WHAT YOU ARE ASKED TO DO
Please write out only the lines from the line with "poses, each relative" to the line with "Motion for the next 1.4", inclusive, exactly as they stand below, without the pictures.

Items from a data source:
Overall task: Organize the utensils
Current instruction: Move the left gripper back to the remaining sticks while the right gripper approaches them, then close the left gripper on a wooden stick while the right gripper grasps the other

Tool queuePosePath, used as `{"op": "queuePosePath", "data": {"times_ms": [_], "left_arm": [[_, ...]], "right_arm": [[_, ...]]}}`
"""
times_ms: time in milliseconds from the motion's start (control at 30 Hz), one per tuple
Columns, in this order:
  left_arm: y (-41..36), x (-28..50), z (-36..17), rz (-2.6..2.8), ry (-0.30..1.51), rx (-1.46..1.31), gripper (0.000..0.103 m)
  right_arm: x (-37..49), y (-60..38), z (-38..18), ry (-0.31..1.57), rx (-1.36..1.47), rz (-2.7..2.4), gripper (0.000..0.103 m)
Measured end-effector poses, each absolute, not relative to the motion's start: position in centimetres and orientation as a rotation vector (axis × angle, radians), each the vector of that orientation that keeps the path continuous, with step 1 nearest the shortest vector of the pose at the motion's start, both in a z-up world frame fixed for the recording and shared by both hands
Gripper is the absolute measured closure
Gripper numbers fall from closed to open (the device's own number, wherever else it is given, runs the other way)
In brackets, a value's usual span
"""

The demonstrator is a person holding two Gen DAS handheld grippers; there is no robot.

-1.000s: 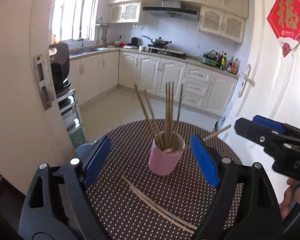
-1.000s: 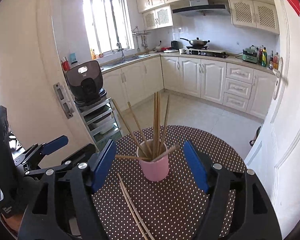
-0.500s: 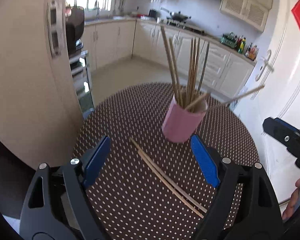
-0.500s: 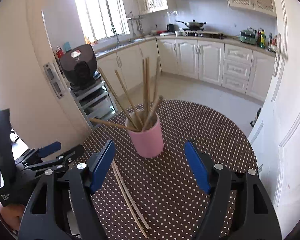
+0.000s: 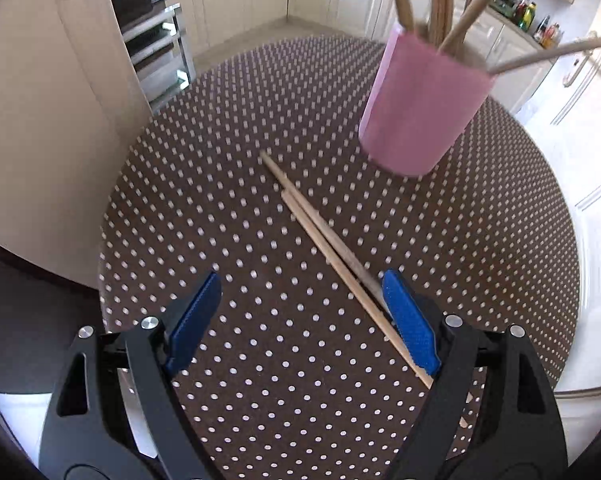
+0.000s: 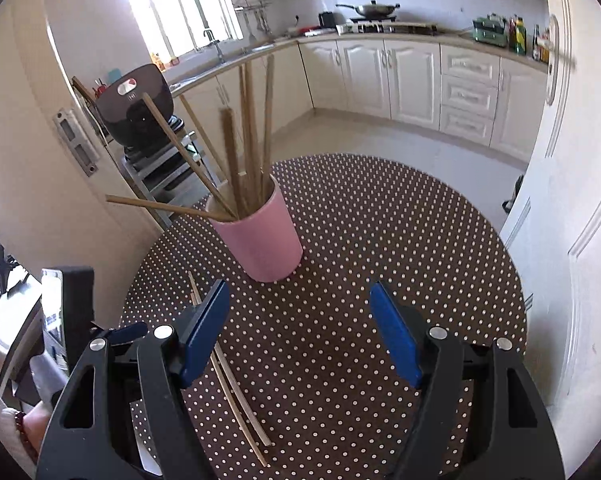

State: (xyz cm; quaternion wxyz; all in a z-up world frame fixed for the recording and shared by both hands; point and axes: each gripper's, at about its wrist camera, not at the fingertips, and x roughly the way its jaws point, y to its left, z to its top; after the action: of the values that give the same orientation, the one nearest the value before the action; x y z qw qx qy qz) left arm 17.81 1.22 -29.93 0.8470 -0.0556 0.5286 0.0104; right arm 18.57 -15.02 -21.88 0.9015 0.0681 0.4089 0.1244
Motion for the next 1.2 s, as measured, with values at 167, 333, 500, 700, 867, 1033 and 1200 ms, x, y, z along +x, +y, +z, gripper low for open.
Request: {"op": "queuePosePath", "data": {"times_ms": [167, 333, 500, 700, 867, 1033, 1200], "left_arm": [[1.0, 18.3, -31.6, 0.042, 1.169, -0.085, 0.021], [1.6, 19.1, -32.7, 0.059, 1.202, -0.131, 0.017], [1.6, 20.7, -33.2, 0.070, 1.231, -0.093, 0.014], [2.5, 21.3, -33.4, 0.087, 1.252, -0.089, 0.015], [4.3, 21.4, -33.6, 0.067, 1.267, -0.100, 0.025], [6.8, 23.9, -33.6, 0.064, 1.281, -0.129, 0.049], [8.6, 25.8, -33.7, 0.042, 1.289, -0.149, 0.082]], "right_arm": [[19.1, -15.3, -22.8, 0.874, 0.143, 0.262, 0.034], [19.7, -15.1, -23.7, 0.905, 0.140, 0.274, 0.034], [20.1, -14.5, -24.4, 0.927, 0.132, 0.291, 0.034], [20.7, -13.9, -24.8, 0.940, 0.126, 0.313, 0.034], [21.1, -13.1, -25.6, 0.960, 0.118, 0.336, 0.034], [21.3, -11.3, -27.2, 1.004, 0.105, 0.391, 0.034], [21.7, -8.8, -28.7, 1.036, 0.088, 0.474, 0.035]]}}
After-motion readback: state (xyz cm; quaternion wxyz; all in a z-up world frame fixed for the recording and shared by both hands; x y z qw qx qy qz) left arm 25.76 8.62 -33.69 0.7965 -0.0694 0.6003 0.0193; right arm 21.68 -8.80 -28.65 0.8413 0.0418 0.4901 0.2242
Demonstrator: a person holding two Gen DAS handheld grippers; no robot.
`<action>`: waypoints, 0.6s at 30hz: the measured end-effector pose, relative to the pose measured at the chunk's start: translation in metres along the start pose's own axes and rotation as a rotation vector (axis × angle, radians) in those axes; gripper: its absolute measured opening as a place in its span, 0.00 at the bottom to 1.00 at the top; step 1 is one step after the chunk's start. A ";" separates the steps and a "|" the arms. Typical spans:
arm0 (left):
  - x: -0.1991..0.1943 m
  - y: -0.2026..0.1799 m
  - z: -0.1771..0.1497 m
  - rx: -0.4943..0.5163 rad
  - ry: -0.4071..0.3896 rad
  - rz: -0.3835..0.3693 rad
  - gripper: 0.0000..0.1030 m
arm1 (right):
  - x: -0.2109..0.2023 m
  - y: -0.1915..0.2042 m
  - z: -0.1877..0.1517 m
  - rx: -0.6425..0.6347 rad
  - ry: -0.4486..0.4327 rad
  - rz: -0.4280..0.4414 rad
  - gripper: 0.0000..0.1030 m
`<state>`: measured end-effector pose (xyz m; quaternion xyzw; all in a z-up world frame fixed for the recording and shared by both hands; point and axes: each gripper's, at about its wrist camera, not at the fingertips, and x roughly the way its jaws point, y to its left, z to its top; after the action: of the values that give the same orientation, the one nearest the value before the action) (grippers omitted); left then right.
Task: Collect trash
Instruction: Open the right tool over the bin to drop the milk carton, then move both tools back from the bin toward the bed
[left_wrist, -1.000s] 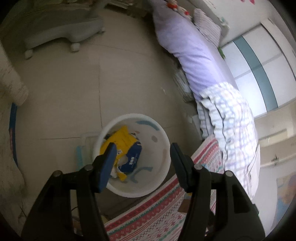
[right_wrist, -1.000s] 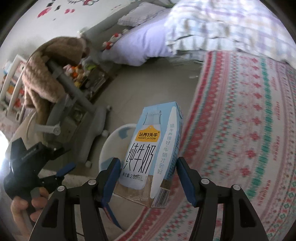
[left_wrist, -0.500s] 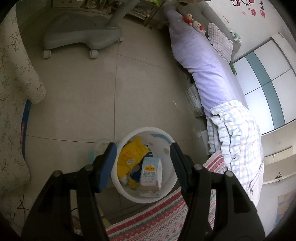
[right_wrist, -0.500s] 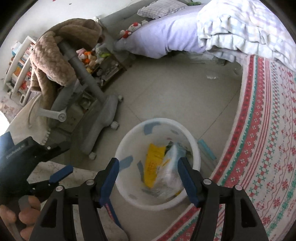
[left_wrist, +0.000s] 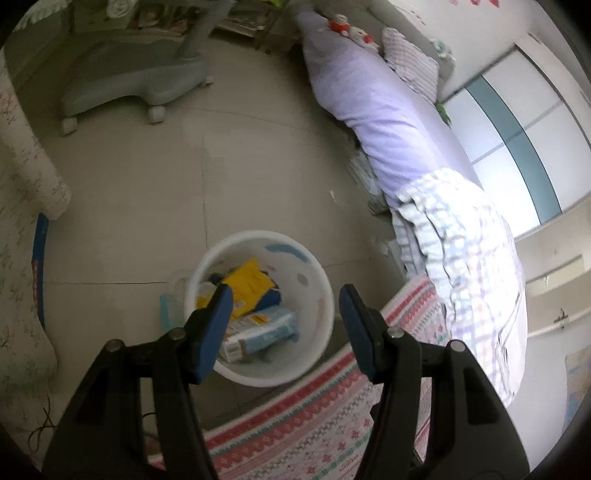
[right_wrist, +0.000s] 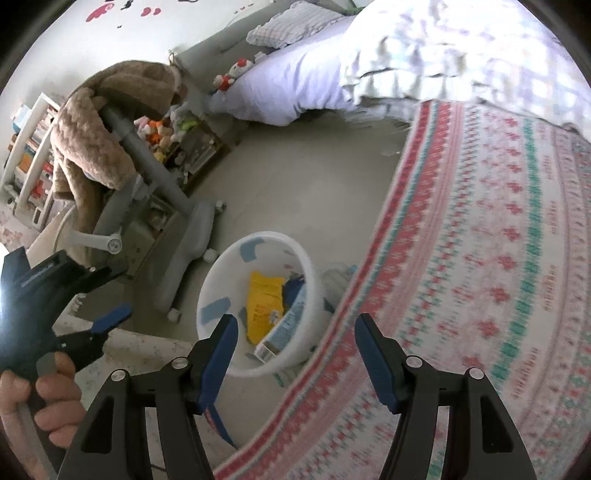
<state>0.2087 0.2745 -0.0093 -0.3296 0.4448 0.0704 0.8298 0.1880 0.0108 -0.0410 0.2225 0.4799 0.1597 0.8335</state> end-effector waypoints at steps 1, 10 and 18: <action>0.000 -0.007 -0.005 0.022 0.001 -0.003 0.58 | -0.007 -0.004 -0.001 0.004 -0.004 -0.005 0.65; -0.001 -0.097 -0.076 0.294 0.053 -0.072 0.58 | -0.109 -0.060 -0.020 0.047 -0.076 -0.066 0.65; -0.004 -0.181 -0.179 0.646 0.155 -0.200 0.60 | -0.229 -0.150 -0.042 0.166 -0.213 -0.188 0.66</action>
<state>0.1567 0.0256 0.0120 -0.0965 0.4712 -0.1809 0.8578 0.0476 -0.2174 0.0294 0.2601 0.4192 0.0164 0.8697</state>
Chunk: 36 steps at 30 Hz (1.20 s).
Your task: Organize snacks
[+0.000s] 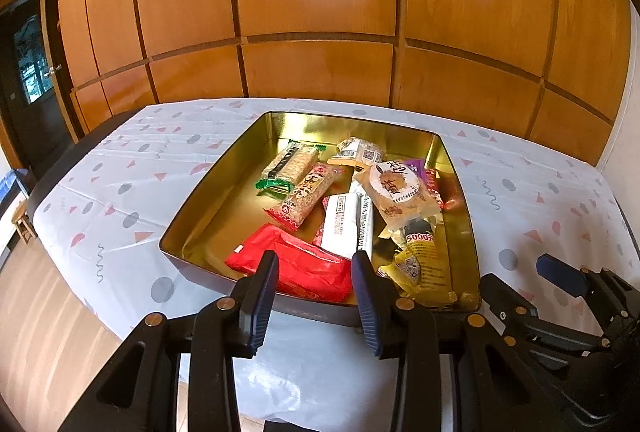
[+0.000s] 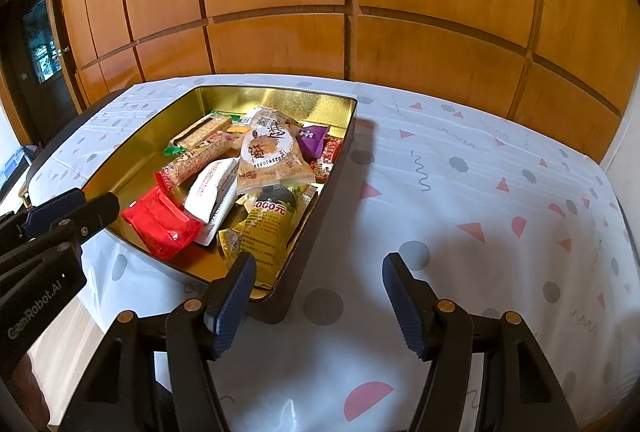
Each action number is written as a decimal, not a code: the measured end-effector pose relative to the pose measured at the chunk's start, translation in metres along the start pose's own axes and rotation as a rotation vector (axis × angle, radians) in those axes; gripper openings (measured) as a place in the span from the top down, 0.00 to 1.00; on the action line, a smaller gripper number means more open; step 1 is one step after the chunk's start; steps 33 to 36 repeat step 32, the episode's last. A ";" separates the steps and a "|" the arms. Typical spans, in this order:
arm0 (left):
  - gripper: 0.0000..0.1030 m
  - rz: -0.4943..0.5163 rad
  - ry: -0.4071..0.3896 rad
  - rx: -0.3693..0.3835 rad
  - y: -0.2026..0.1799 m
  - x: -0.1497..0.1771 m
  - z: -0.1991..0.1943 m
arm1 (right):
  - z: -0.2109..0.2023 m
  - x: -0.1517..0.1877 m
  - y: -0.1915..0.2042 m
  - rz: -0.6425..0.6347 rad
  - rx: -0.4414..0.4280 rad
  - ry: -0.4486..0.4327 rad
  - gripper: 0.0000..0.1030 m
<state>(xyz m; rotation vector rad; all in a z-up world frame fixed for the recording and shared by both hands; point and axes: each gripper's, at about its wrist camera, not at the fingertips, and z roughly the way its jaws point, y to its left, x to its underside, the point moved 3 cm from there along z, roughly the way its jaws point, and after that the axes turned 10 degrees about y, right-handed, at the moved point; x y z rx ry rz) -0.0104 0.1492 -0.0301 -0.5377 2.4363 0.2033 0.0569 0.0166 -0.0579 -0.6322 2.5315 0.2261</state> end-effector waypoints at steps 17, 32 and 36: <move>0.63 0.026 0.021 0.021 -0.009 0.002 0.006 | 0.003 0.001 -0.003 0.010 -0.004 0.004 0.34; 0.67 0.055 -0.018 0.074 -0.019 -0.002 0.004 | 0.012 -0.001 -0.019 0.058 -0.020 0.020 0.33; 0.67 0.055 -0.018 0.074 -0.019 -0.002 0.004 | 0.012 -0.001 -0.019 0.058 -0.020 0.020 0.33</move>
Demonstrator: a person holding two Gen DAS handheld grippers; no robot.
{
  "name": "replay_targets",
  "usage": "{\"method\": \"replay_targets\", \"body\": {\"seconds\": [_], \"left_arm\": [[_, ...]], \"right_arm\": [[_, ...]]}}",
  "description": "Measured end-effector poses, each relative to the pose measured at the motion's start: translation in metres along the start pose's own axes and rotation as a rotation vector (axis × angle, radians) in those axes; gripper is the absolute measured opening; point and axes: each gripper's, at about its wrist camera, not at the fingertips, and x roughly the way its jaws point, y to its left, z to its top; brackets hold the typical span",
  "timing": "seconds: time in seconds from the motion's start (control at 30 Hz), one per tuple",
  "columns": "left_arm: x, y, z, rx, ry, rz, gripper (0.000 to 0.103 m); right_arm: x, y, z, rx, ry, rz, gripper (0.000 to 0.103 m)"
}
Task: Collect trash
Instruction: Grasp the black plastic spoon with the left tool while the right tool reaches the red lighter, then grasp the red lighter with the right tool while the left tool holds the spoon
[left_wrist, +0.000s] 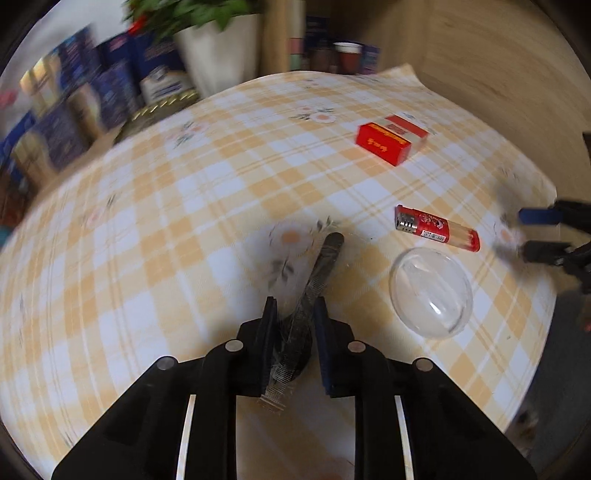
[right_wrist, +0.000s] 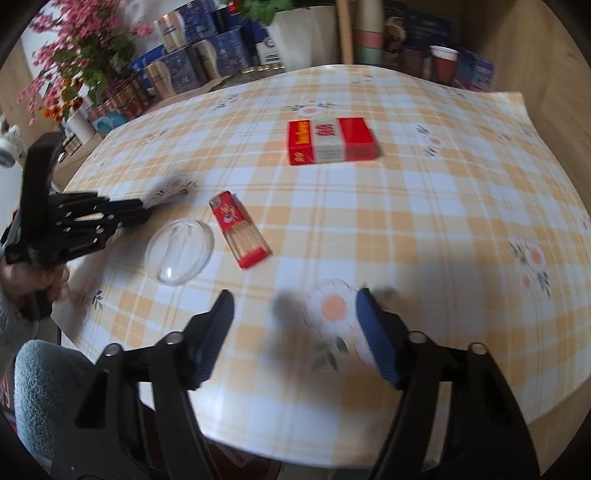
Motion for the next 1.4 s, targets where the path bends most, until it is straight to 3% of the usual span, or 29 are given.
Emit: {"method": "replay_targets", "body": {"seconds": [0.13, 0.33, 0.6, 0.87, 0.93, 1.03, 1.27, 1.4], "left_arm": [[-0.016, 0.006, -0.021, -0.176, 0.001, -0.016, 0.020], [-0.033, 0.004, -0.047, -0.315, -0.022, -0.015, 0.019], [-0.036, -0.012, -0.052, -0.317, -0.047, 0.074, 0.019], [-0.037, -0.011, -0.054, -0.315, -0.056, 0.070, 0.019], [-0.037, -0.011, -0.055, -0.319, -0.057, 0.070, 0.019], [-0.037, -0.010, -0.054, -0.330, -0.057, 0.065, 0.019], [-0.037, -0.013, -0.052, -0.297, -0.050, 0.079, 0.019], [-0.040, 0.000, -0.053, -0.339, -0.039, 0.009, 0.017]], "right_arm": [[0.018, 0.013, 0.018, -0.060, 0.009, 0.018, 0.046], [0.041, 0.035, 0.037, -0.139, 0.038, 0.019, 0.042], [0.063, 0.050, 0.049, -0.194, 0.056, -0.023, 0.040], [0.072, 0.057, 0.057, -0.206, 0.038, -0.025, 0.040], [0.071, 0.057, 0.057, -0.207, 0.036, -0.011, 0.030], [0.069, 0.059, 0.053, -0.213, 0.024, -0.020, 0.028], [0.032, 0.049, 0.032, -0.087, -0.060, 0.029, 0.027], [-0.007, 0.047, 0.017, -0.040, -0.109, 0.077, 0.027]]}}
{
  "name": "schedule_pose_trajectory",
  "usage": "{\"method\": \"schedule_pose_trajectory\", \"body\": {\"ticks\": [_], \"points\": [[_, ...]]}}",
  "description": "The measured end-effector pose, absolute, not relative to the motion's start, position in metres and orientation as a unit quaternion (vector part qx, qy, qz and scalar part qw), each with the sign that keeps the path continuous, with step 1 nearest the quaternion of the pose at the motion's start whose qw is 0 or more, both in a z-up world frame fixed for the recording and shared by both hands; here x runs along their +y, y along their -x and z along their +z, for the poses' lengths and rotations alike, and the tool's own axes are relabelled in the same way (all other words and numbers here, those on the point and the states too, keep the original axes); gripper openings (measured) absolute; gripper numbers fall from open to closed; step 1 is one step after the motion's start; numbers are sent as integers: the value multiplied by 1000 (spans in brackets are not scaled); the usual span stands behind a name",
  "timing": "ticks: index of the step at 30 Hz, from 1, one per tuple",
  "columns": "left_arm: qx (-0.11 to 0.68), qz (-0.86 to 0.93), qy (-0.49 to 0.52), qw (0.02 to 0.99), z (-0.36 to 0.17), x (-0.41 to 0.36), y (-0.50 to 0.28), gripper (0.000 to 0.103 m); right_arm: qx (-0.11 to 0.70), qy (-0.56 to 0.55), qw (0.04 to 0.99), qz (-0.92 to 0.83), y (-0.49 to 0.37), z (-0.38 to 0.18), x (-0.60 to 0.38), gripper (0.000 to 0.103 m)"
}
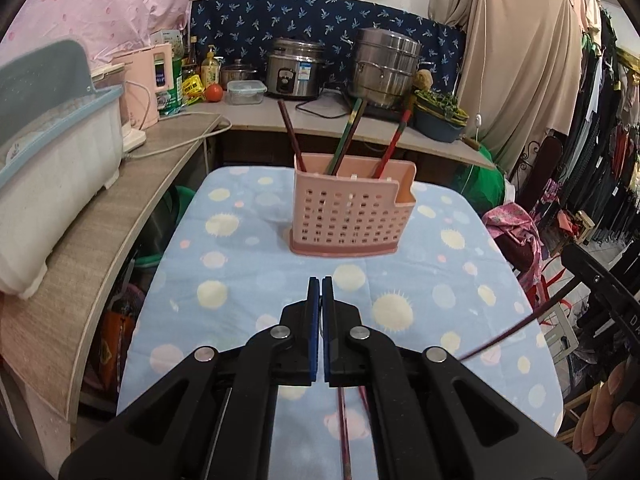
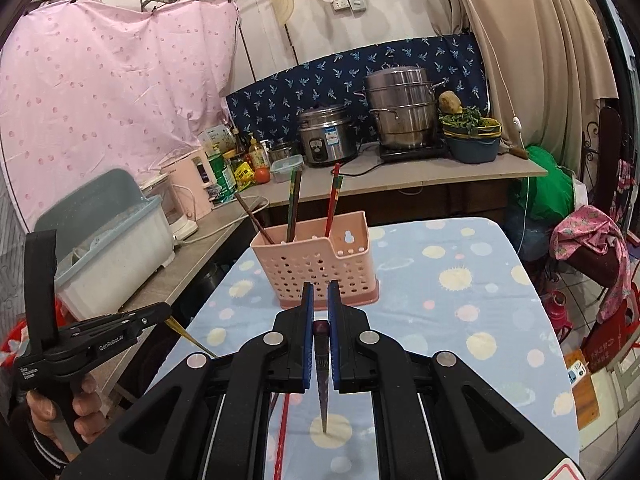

RESPONSE AREA
  "description": "Measured end-effector poses, each relative to the pose measured at the motion's start: translation in metres along the start pose's own axes and rotation as a rotation vector (axis × angle, radians) in those axes; gripper is the absolute measured opening; point and axes: each gripper's, at about its wrist camera, not at the fingertips, and x roughly the way its jaws point, y to its left, z to its top; brackets hold the typical span",
  "timing": "seconds: time in seconds from the motion's start (control at 30 Hz), one per tuple",
  "columns": "left_arm: x, y, z, rx, ry, rz, gripper (0.000 to 0.103 m); right_arm: x, y, z, rx, ry, rz, gripper (0.000 to 0.103 m)"
}
Task: Collect trash
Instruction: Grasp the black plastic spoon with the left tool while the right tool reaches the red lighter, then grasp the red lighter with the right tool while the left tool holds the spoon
[left_wrist, +0.000s] 
[right_wrist, +0.000s] 
Motion for the next 1.4 s, targets where the path bends most, until it is straight to 3% of the usual span, or 29 are given.

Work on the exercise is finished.